**Description of the task:**
Write out, word for word and with no pictures, each line below from the one containing "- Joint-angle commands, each" through the one containing "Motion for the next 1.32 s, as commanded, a", both included, and no other line.

**Entries shown:**
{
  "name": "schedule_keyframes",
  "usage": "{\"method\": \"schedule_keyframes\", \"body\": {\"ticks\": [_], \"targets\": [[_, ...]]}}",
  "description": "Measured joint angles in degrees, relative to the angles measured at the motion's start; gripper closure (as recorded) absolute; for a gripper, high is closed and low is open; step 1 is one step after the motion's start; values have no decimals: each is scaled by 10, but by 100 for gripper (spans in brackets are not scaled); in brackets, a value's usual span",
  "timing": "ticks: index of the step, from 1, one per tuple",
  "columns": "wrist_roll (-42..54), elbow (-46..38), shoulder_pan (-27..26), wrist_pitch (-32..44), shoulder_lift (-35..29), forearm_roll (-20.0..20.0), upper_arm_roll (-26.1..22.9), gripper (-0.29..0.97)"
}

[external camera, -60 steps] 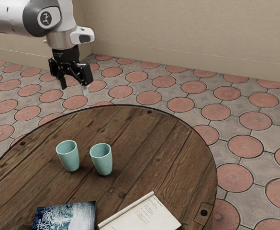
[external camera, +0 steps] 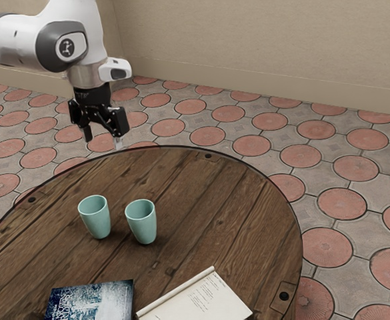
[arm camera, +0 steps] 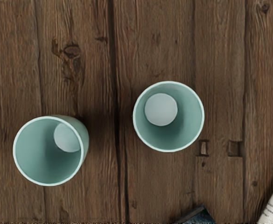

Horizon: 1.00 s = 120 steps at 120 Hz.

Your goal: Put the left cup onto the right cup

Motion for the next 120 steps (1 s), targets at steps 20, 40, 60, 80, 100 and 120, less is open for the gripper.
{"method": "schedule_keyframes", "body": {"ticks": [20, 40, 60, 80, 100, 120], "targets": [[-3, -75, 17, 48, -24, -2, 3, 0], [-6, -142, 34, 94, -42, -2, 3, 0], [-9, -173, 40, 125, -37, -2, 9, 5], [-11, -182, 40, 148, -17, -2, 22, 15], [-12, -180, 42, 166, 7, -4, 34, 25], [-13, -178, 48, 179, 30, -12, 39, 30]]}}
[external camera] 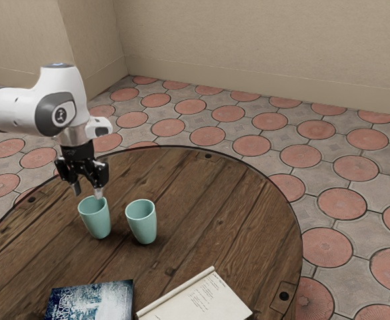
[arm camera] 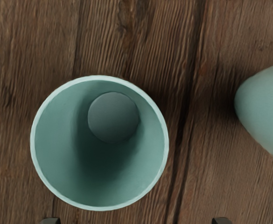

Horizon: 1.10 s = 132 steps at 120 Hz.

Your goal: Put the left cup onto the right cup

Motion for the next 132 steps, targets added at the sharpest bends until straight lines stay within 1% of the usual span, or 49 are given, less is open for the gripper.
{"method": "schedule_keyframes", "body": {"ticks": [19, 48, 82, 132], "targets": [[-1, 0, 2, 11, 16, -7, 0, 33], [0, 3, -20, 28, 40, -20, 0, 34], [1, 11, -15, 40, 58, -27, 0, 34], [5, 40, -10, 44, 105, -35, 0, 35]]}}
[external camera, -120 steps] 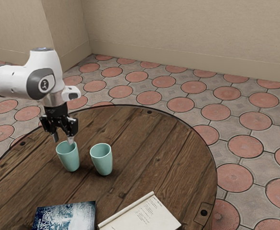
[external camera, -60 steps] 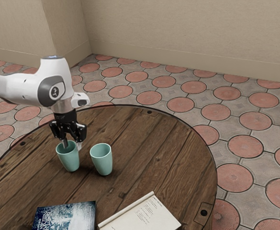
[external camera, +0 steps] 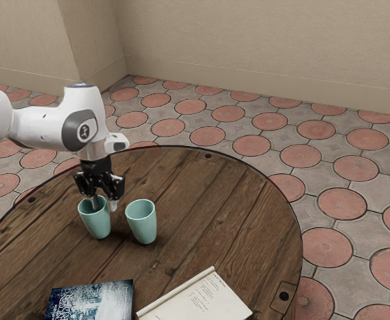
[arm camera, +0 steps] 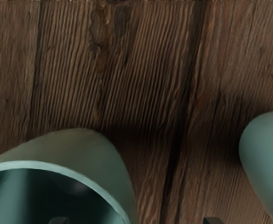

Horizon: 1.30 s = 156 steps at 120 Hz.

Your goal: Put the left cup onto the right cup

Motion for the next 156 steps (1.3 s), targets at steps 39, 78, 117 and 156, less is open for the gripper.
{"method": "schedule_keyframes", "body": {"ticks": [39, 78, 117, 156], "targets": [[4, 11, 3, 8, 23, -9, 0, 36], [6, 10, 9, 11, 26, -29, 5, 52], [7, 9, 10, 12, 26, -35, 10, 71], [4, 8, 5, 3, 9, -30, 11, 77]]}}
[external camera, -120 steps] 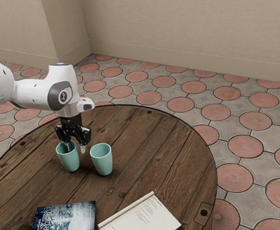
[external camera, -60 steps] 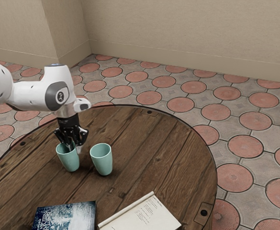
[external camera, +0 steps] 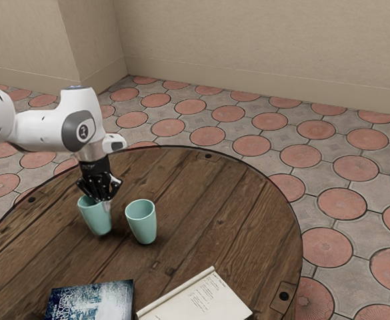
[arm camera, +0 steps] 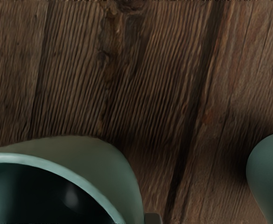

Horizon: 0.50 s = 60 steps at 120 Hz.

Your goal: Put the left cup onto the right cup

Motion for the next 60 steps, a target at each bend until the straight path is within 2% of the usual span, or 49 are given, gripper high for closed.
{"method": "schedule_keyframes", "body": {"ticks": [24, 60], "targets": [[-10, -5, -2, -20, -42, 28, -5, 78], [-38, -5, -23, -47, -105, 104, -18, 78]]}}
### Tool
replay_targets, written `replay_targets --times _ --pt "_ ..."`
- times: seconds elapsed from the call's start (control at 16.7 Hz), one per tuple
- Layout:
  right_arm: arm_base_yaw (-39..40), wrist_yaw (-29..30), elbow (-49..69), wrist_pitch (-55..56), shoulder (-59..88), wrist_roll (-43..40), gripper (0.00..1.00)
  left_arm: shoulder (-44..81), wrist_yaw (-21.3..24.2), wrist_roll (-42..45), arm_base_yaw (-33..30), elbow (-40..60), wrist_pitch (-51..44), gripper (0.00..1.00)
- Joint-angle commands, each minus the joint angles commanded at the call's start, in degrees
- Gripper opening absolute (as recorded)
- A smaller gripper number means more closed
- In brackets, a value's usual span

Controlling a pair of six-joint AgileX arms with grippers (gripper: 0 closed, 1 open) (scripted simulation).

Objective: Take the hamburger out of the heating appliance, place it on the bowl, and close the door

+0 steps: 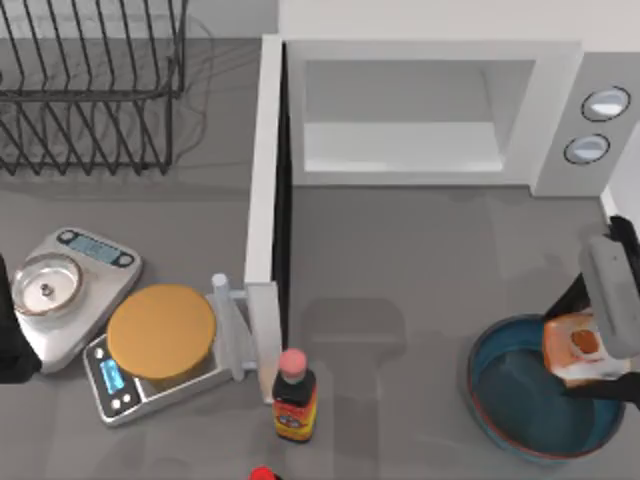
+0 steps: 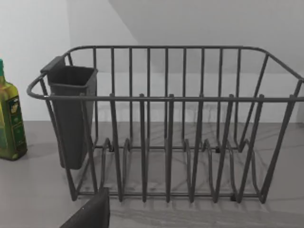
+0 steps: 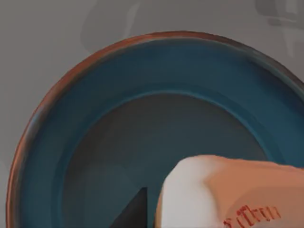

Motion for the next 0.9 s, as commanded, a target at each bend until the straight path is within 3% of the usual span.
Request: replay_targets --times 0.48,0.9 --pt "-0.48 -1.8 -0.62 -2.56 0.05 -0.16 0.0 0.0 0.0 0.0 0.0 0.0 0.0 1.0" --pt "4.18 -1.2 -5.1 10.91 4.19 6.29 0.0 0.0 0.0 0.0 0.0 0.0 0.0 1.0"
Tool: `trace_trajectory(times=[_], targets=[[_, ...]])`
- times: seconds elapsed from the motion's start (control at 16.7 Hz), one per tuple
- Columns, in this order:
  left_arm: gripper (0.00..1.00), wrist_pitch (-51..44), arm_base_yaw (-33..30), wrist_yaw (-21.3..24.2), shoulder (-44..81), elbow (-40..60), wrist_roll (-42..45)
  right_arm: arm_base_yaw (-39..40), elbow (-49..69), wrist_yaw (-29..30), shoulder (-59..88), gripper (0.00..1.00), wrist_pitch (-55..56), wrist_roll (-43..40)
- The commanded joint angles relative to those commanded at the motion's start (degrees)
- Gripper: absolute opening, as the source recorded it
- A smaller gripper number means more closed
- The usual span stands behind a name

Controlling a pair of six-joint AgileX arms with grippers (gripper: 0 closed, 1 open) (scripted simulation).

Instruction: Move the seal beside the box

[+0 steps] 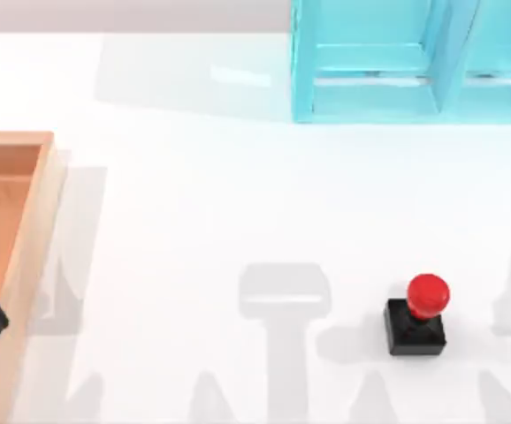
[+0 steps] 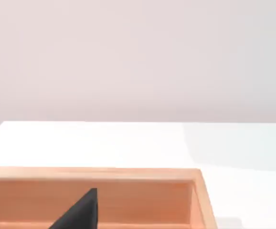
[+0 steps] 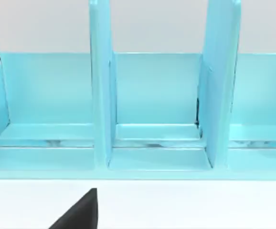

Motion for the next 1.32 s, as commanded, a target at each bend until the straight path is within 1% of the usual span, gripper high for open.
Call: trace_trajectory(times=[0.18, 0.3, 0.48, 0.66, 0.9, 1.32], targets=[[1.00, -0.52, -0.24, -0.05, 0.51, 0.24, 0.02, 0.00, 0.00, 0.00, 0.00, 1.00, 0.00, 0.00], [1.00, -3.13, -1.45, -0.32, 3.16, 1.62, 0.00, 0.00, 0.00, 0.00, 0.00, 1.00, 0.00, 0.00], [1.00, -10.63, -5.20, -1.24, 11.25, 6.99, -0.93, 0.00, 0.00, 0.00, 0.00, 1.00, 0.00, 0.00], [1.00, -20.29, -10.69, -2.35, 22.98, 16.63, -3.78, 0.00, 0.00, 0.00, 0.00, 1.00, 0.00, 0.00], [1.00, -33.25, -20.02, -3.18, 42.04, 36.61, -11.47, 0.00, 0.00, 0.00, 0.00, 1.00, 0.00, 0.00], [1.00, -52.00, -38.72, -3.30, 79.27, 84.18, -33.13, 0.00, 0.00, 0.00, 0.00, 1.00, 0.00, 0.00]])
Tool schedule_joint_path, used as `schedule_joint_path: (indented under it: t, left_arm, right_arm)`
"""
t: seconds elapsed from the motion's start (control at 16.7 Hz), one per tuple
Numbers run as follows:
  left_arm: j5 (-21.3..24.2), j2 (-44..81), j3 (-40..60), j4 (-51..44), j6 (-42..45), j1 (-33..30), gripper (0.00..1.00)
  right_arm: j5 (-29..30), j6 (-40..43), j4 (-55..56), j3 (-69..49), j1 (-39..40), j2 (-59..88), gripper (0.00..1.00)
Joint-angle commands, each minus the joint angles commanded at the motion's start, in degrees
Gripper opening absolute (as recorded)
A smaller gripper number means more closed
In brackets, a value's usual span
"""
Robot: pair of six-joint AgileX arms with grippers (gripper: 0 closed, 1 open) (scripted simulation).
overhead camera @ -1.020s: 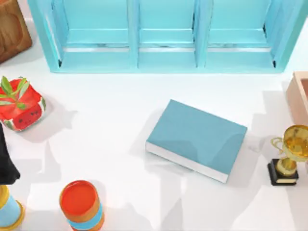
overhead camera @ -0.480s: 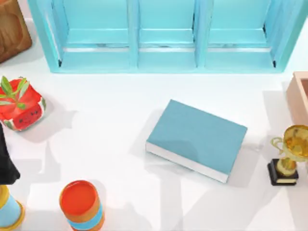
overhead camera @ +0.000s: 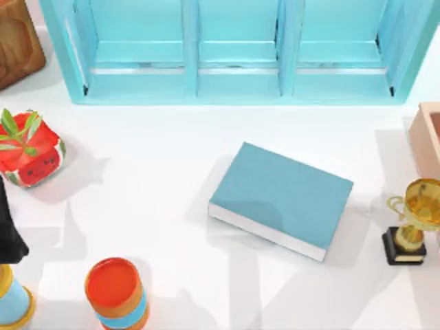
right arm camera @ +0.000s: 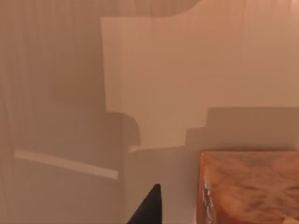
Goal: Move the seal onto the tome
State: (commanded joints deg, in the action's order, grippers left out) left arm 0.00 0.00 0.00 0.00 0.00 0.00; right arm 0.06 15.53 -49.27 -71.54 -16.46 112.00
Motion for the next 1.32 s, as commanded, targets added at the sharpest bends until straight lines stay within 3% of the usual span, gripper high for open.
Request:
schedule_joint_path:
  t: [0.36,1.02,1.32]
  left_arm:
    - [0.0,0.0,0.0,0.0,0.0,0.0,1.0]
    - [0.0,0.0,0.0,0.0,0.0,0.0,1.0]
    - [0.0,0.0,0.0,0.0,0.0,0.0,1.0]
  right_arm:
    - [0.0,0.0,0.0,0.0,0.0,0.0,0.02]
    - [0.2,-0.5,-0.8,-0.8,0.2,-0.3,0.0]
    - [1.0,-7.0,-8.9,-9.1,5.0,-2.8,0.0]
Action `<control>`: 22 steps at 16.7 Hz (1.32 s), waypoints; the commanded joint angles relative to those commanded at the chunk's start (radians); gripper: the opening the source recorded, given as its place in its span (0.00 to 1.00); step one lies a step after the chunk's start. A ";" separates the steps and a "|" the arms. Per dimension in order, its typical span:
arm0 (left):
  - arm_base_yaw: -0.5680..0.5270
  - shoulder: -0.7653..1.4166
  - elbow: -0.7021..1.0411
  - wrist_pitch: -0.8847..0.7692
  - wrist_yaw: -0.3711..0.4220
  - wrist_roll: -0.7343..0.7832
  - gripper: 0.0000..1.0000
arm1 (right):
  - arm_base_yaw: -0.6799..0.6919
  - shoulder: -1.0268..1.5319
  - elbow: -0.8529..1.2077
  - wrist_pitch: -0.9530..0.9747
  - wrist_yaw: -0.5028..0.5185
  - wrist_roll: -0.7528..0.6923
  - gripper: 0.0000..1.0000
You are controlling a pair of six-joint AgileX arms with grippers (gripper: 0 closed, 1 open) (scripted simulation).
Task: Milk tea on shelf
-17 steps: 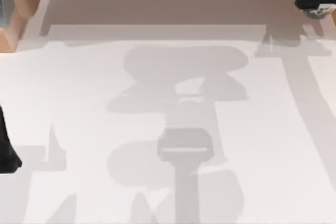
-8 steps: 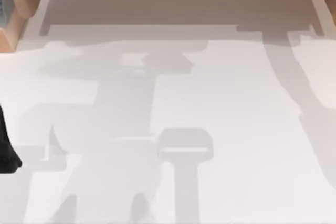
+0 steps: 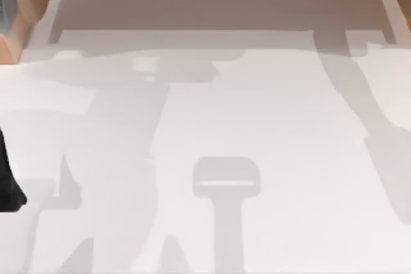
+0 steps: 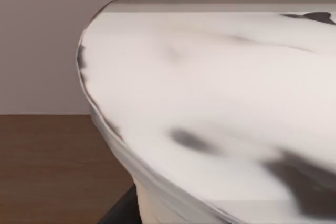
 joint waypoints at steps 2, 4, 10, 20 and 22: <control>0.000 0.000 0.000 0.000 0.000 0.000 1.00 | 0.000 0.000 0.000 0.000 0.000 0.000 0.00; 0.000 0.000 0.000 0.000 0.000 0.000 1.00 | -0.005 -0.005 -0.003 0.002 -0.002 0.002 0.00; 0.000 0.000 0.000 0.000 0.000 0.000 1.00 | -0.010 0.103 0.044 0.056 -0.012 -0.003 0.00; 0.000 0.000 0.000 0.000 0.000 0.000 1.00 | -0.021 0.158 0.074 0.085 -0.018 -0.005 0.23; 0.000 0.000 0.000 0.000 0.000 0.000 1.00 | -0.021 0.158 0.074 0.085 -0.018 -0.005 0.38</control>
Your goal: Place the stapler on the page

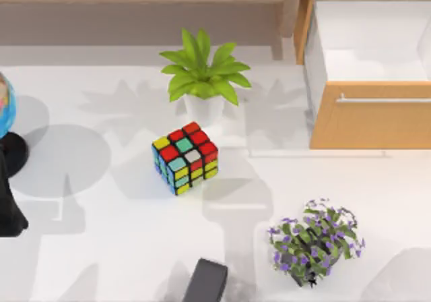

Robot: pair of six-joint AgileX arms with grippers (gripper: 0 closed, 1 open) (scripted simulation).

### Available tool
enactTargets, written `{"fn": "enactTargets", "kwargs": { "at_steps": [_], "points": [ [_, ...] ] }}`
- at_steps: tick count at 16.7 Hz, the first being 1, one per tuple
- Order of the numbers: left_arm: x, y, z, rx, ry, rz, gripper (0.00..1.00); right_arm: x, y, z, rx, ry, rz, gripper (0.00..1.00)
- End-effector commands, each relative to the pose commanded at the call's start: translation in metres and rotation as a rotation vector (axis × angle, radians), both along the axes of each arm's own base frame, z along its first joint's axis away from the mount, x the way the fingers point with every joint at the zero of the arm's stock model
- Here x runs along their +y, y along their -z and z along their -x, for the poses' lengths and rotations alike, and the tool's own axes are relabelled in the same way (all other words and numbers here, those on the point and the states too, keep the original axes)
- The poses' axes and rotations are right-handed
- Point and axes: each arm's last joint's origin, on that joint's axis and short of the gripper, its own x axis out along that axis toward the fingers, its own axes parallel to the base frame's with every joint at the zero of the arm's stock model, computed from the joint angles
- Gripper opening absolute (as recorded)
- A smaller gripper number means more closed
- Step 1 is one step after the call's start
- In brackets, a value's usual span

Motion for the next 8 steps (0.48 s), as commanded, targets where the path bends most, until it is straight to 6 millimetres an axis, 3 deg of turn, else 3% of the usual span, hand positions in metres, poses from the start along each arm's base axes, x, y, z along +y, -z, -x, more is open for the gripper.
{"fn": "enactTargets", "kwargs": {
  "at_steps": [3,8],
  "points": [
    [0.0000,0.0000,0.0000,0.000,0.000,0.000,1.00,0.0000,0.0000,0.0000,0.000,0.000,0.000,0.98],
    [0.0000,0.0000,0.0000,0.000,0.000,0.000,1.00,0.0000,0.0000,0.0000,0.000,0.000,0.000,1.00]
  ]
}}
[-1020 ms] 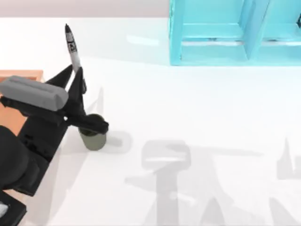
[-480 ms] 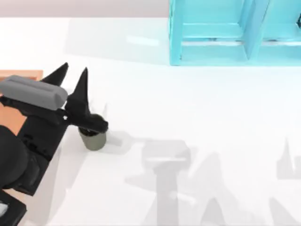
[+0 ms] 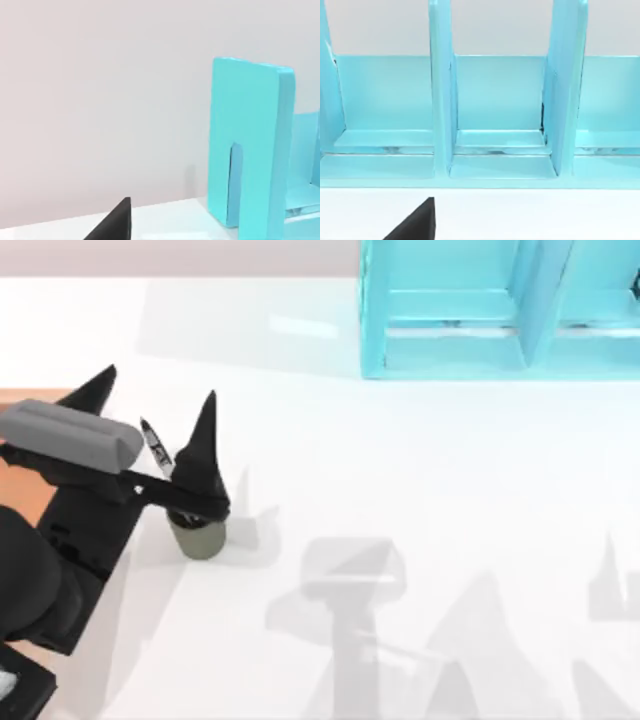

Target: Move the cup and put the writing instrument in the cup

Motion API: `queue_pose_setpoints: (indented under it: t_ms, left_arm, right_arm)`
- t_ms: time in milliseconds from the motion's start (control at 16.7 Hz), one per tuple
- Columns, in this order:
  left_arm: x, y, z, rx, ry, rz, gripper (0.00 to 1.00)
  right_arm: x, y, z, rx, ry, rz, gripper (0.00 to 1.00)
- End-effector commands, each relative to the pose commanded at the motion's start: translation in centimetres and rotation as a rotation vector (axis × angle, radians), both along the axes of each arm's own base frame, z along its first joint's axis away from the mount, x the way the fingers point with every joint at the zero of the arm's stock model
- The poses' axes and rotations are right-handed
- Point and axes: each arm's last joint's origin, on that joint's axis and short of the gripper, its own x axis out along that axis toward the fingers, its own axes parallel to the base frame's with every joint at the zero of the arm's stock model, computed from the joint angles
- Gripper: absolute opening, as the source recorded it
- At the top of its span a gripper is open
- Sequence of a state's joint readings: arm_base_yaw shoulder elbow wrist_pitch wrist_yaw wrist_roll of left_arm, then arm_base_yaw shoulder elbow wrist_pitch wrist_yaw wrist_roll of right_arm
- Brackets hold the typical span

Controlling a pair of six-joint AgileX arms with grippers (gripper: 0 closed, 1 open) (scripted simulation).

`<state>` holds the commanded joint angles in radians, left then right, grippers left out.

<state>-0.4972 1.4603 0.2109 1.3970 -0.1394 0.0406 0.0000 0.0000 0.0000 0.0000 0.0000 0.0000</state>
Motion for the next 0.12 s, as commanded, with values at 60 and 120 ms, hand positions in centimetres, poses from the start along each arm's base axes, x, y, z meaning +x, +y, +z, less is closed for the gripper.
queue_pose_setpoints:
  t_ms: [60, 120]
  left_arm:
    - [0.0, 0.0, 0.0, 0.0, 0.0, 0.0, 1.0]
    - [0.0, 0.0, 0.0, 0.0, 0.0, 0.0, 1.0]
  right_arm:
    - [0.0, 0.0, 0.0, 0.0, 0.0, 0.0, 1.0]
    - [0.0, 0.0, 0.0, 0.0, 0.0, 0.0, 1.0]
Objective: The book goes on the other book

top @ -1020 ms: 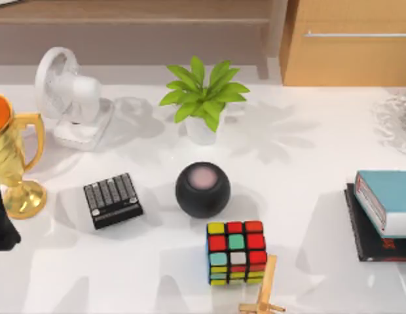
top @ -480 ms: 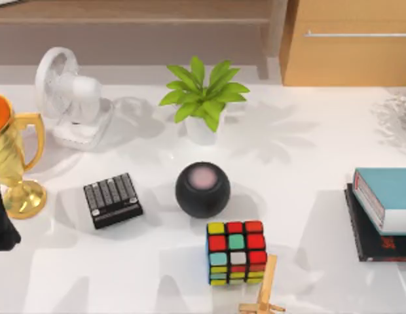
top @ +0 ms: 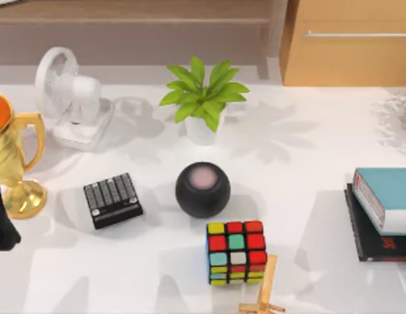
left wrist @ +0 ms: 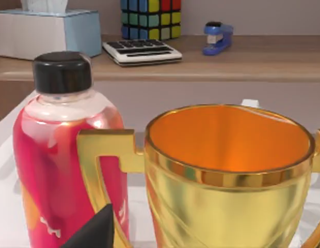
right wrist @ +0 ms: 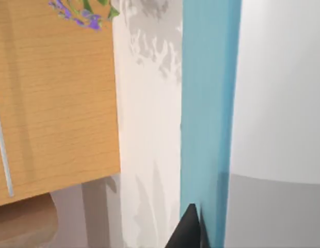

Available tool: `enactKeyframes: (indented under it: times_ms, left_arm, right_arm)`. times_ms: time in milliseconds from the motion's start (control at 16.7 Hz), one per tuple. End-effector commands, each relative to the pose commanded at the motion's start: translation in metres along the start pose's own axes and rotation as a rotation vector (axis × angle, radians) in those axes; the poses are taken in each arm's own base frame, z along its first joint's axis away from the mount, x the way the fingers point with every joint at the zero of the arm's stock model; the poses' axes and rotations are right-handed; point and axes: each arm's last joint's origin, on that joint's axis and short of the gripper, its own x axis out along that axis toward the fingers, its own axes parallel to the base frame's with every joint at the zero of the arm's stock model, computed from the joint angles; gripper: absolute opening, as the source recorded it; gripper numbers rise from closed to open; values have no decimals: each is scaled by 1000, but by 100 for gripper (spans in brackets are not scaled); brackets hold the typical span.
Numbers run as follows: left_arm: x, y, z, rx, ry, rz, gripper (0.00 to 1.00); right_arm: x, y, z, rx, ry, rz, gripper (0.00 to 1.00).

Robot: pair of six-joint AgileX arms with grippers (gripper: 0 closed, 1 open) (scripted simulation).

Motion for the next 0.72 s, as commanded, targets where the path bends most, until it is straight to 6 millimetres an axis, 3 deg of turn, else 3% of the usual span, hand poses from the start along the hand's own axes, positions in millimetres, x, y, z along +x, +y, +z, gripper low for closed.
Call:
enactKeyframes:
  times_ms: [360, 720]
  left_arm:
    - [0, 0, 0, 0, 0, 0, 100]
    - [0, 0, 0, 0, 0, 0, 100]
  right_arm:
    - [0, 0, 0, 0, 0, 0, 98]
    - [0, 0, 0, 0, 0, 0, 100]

**Written answer:**
- Joint-angle commands, each minus the joint angles commanded at the call's start, in degrees
- Gripper opening absolute (as recorded)
- A smaller gripper number means more closed
- In brackets, a value's usual span

Controlling a pair of six-joint AgileX arms with grippers (gripper: 0 closed, 1 open) (scripted simulation).

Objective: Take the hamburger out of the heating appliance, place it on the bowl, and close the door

+0 steps: 
+0 steps: 
+0 steps: 

Motion for the next 0.9 s, as commanded, a target at each bend until the straight path is within 3% of the usual span.
Request: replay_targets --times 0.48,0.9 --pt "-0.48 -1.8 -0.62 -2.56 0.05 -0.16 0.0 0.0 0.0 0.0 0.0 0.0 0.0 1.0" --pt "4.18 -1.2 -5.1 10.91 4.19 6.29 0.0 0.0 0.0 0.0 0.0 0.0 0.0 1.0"
Tool: `trace_trajectory(times=[_], targets=[[_, ...]])`
- times: seconds elapsed from the motion's start (control at 16.7 Hz), one per tuple
- Columns, in this order:
  left_arm: gripper (0.00..1.00), wrist_pitch (-51..44), arm_base_yaw (-33..30), wrist_yaw (-21.3..24.2), shoulder (-44..81), elbow (-40..60), wrist_roll (-42..45)
  right_arm: arm_base_yaw (-39..40), elbow (-49..69), wrist_yaw (-29..30), shoulder (-59..88), gripper (0.00..1.00), wrist_pitch (-55..56), wrist_roll (-43..40)
- The commanded joint angles relative to those commanded at the motion's start (degrees)
- Gripper: absolute opening, as the source recorded it
- A smaller gripper number means more closed
- The usual span stands behind a name

Controlling a pair of six-joint AgileX arms with grippers (gripper: 0 closed, 1 open) (scripted simulation).

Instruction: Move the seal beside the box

[+0 steps] 
[+0 steps] 
[+0 steps] 

Motion for the next 1.32 s, as commanded, a target at each bend until the straight path is within 1% of the usual span, gripper high for open.

No more output will be produced.